Abidah belum juga berganti, baju siangnya masih melekat kuat. Putri bungsunya yang masih kelas XII MAN sangat dekat dengannya. Dialah anak tercinta tempat mengeluhkesah, berbagi rasa, dan berbagi tugas. Jika Husna hingga larut sore masih di Madrasah, ibunya yang paling terasa. Sedangkan putri sulungnya ialah mahasiswi Universitas Aisyiyah di Sanna, putra keduanya di Antropologi Unair. Sepi pokoknya jika ketiganya di kampus masing-masing.
"Ini Husna sudah saatnya mbayar es pe pe lho Yah!" sela Bidah. "Es pe pe ya es pe pe, tapi ingat semua harus dicatat, saya juga nyatat. Karena sumbernya yang terbanyak dari saya untuk tiap bulannya. Ingat itu semua," jlentreh Bronto dengan nada serius.

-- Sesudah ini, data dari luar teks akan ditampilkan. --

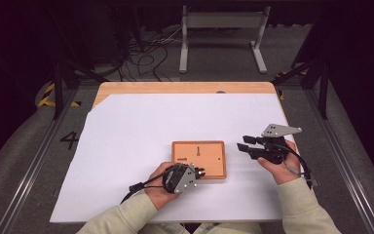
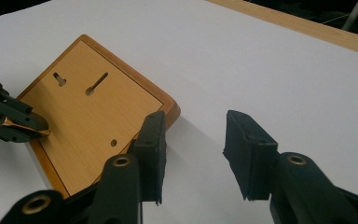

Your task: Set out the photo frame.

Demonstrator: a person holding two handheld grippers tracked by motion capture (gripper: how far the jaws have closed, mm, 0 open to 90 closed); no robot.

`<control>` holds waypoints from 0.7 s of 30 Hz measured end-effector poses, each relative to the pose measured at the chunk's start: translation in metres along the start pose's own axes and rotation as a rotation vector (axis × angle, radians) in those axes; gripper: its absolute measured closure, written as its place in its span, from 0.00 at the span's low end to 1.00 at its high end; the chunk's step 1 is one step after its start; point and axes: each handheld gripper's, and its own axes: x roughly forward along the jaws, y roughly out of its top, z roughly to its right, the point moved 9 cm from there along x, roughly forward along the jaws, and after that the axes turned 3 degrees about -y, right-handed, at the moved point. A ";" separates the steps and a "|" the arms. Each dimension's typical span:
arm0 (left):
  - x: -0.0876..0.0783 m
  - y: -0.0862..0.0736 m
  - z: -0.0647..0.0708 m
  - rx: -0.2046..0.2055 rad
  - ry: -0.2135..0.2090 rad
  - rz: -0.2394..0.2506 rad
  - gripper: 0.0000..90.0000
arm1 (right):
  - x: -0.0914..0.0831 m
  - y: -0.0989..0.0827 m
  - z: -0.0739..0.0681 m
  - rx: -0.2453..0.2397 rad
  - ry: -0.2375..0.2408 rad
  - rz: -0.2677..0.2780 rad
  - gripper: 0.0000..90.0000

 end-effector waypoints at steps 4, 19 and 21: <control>-0.001 0.000 0.002 0.036 0.015 -0.006 0.93 | 0.000 0.005 -0.005 -0.006 0.028 0.017 0.62; -0.001 0.001 0.005 0.034 0.034 -0.011 0.93 | 0.027 0.007 -0.027 0.069 0.153 -0.118 0.38; -0.001 0.001 0.005 0.039 0.035 -0.014 0.93 | 0.034 0.005 -0.028 0.085 0.169 -0.144 0.36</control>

"Astaghfirullah, iya sudah mas, saya catat, termasuk belanja-belanjaku harian saya catat yang uangnya menggunakan dari pemberianmu," celetuknya dengan mata berkaca-kaca.
"Tidak usah dicatat bunda, itu sudah kewajiban kepala keluarga kan, sejak sedari dulu, guru agamaku di Teka, Esde, Es em pe hingga MAN sekarang ini gak berubah, ya lelakilah yang paling punya kewajiban utama," timpal Husna sambil tangan menghampiri dadanya dan menghela nafas halusnya.

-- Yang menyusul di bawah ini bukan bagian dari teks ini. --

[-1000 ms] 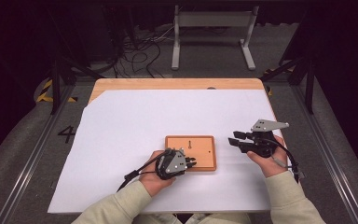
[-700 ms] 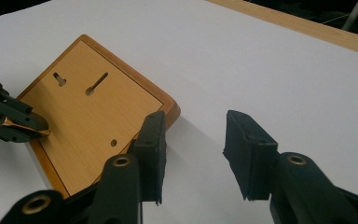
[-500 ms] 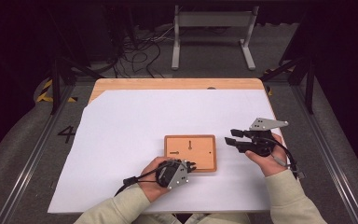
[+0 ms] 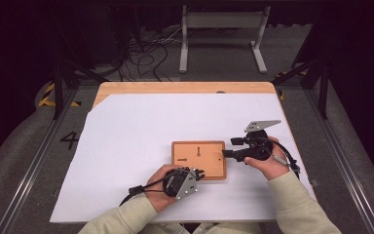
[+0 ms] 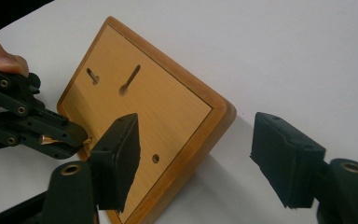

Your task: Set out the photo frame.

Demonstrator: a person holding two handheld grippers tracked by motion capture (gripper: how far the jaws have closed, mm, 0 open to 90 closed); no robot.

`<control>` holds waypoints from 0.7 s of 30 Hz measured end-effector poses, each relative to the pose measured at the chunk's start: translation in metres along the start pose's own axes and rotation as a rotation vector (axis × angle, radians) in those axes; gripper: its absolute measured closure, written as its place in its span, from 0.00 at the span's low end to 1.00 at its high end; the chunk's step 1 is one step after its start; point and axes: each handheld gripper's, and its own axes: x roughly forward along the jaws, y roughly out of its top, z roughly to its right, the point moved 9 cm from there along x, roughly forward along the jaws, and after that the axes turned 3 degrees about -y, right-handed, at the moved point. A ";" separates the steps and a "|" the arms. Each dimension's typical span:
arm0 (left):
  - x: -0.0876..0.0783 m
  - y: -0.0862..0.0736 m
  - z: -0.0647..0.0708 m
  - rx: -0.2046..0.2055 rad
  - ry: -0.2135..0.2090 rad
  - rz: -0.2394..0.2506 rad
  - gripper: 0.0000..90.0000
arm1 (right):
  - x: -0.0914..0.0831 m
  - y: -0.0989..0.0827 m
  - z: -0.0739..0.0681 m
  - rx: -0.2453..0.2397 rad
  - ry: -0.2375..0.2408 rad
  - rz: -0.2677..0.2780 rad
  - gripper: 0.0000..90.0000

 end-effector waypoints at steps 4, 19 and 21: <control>0.000 0.001 0.001 0.000 0.001 0.004 0.93 | 0.010 -0.003 0.002 0.022 0.013 -0.040 0.33; 0.000 0.000 0.001 0.004 0.000 -0.004 0.93 | 0.036 -0.003 -0.004 0.044 0.079 -0.117 0.31; 0.000 0.000 0.001 0.006 0.002 -0.003 0.93 | 0.038 -0.004 -0.005 0.041 0.083 -0.119 0.31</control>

"Sudahlah Nak, ini urusan orang tua, jangan kau ikut campur Nduk. Pergilah kau ke kamar tidur nduk atau belajar di perpus kita sana," pinta ibu padaku, dan aku amat mengerti maksud bunda malam itu. Tetapi kebiasaan yang tidak harmonis seperti ini tidak ingin saya tahu setiap malam, seperti sinema elektronik di televisi. Amat tidak pantas dalam keluarga yang memegang ideologi muhammadiyah.

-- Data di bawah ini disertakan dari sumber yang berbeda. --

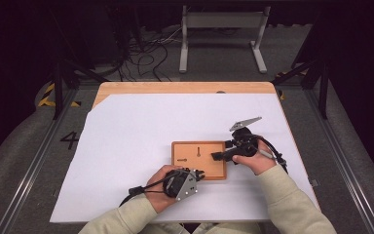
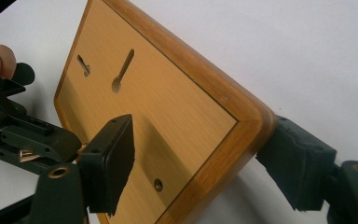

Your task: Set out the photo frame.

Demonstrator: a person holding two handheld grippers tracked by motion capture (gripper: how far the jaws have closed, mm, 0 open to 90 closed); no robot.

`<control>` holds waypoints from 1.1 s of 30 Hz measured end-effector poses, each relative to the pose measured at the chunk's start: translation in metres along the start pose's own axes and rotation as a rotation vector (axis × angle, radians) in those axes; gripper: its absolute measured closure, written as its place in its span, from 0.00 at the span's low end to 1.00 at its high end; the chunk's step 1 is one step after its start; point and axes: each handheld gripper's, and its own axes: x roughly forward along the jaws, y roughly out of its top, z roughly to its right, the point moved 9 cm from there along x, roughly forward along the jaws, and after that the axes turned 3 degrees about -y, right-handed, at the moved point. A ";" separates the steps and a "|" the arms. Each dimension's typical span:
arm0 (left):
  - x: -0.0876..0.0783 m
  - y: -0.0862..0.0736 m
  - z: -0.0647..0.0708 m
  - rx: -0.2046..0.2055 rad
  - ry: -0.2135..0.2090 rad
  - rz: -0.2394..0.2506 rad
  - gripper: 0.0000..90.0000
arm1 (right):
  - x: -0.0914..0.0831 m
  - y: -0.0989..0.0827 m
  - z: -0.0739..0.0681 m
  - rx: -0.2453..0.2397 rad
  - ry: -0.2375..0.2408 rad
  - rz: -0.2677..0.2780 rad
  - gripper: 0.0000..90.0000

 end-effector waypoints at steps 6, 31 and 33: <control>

"E....e....ee anak sayang, anak cantik, anak bunda kok malah melamun begini....." jeda bunda penuh penasaran.
"Biarlah bunda, Husna tidak ingin keharmonisan keluarga kita tercabik-cabik. Seperti ada yang berubah di rumah ini. Husna kecil, kekanakan, tetapi tak bisa diam membaca perasaan. Selangkah lagi Husna kuliah, pasti ada yang jadi korban di rumah ini. Ijinkan saya khawatir bunda, itu berarti Husna berpikir. Berpikir tentang masa depan yang baik, bukan justru melilit dan tercabik-cabik. Aku sebagai anak bungsu harus peka. Aku tak ingin ada suara keras, pintu tertutup keras, piring melompat, atau apa pun yang merupakan bunga emosi, ini baru namanya mawaddah warahmah. Kejarlah angan dan harapan keluarga dan jangan suka diberi tepuk tangan oleh tetangga kita, karena bisa jadi itu awal dari malapetaka.
"Mohon maaf bunda dan ayah, malam ini anakmu menjadi seperti dewasa bahkan tua, karena barangkali diantara ayah dan bunda ada yang ingin kembali seperti muda, dalam semua urusan, termasuk asmara, mohon maaf, Husna harus segera tidur, besuk pagi lembur setelah makan sahur, sekali lagi mohon maaf bundaku dan ayahku, jangan ada dusta diantara kita, aku tak ingin tidurku membawa segenggam dosa karena kedurhakaanku kepada kedua orangtua yang begitu kuat dan tajam menembus perasaan," kata Husna seraya beranjak pelan dari ruang baca di perpus keluarganya yang asri.
"Lihatlah anak kita yah, dia begitu dewasa dan keibuan dibanding kedua kakaknya. Ia seperti pemecah masalah dalam segala persoalan. Ia hadir di tengah tadi, kurasa tidak mewakili siapa pun kecuali untuk dirinya sendiri. Dia kuat dan tekun puasa sunnah. Saya salut padanya, cinta, dan sungkan pada kedewasaannya," ujar Bidah serius.
"Ya Bu, saya mohon maaf. Saya sebagai ayah terus terang ada kejenuhan mengkaji agama dalam tema apa pun. Tak seharusnya begitu. Mangkanya segala nafsu yang negatif seperti menempel di hati ayah. Marah datang silih berganti, setiap hari bertubi-tubi. Aku baru sadar malam ini, Rabu malam Kamis. Sebuah hari yang amat ditunggu oleh si bungsu.
Dia sholehah, tetapi bapaknya masih belajar sholeh, itu pun penuh debu dan satir yang membatu. Tak pantas kepala keluarga seperti aku. Maafkan jeng, berapa tahun aku melukai hatimu dengan pisau tajamku," kata Bronto dengan linangan air mata keikhlasan. Spontan kedua insan itu saling berangkulan, meminta ampunan. Memutus kemunkaran, menggapai ridho Illahi, ketika Husna, putri bungsunya menuntaskan Penilaian Akhir Semester pada hari ketiga tanpa siapa-siapa.
*) Esais dan Cerpenis. Sekretaris LSBO PDM Banyuwangi. Anggota LSBO PWM Jawa Timur.